En 2007, se aprueba la primera Ley de regulación de la transexualidad, con grandes limitaciones al exigir la certificación ajena y pruebas médicas de tránsito sexual. En los años posteriores hasta una decena de comunidades autónomas aprueban legislaciones complementarias en las que se va reconociendo progresivamente el criterio principal de la libre determinación de género hasta la más reciente de Canarias, y pasando por una de las más avanzadas, la de Andalucía del año 2012, a propuesta de Izquierda Unida y con el apoyo del propio Partido Socialista (incluso el voto favorable del PP), donde se habla de ‘autodeterminación de la identidad de género’.

Por parte de la Comisión Europea (a través de la Dirección General de Justicia y Consumidores), se aprobó un informe en 2020 que avala los fundamentos jurídicos de varios países que reconocen el derecho de autodeterminación de género de las personas trans.

Con estos precedentes se legitima la nueva normativa que coloca a España en la vanguardia de la defensa de los derechos de las personas trans.

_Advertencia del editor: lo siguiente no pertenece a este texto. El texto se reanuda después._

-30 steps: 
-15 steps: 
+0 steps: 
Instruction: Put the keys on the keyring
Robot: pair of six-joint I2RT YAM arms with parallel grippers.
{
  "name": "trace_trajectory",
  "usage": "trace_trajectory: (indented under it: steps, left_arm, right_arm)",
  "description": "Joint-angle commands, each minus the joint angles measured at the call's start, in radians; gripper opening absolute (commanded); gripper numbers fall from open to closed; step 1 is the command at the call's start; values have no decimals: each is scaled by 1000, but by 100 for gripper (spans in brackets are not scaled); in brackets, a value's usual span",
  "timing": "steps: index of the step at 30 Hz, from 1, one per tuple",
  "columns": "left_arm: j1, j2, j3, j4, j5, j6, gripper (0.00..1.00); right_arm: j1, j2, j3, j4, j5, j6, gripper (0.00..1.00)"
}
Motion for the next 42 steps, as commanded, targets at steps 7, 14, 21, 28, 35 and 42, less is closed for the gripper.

Los objetivos del proyecto de ley, ampliado al conjunto de los colectivos LGTBI, en el que están inscritas las personas trans, están claros y son coherentes con los criterios europeos, basados en los derechos humanos: prevenir y eliminar todo tipo de discriminación que afecte a la percepción social del colectivo LGTBI y a sus familiares, garantizar y promover el derecho a la igualdad real y establecer la rectificación registral relativa al sexo y al nombre de las personas, dando validez jurídica a su tránsito de sexo con la sola expresión de la voluntad de la persona (mayor de 16 años), ratificada a los tres meses. Los colectivos LGTBI están de enhorabuena por ese avance en sus derechos. Está pendiente de debate el Proyecto de Ley de Libertad Sexual, contra la violencia machista y queda el gran reto del impulso reformador de una nueva Ley de Igualdad de Género, que supere los límites de la anterior y responda a las demandas de igualdad real y efectiva de la mayoría de las mujeres (y muchos varones), y a las amplias exigencias de la actual ola feminista por un cambio sustantivo de las desventajas de género.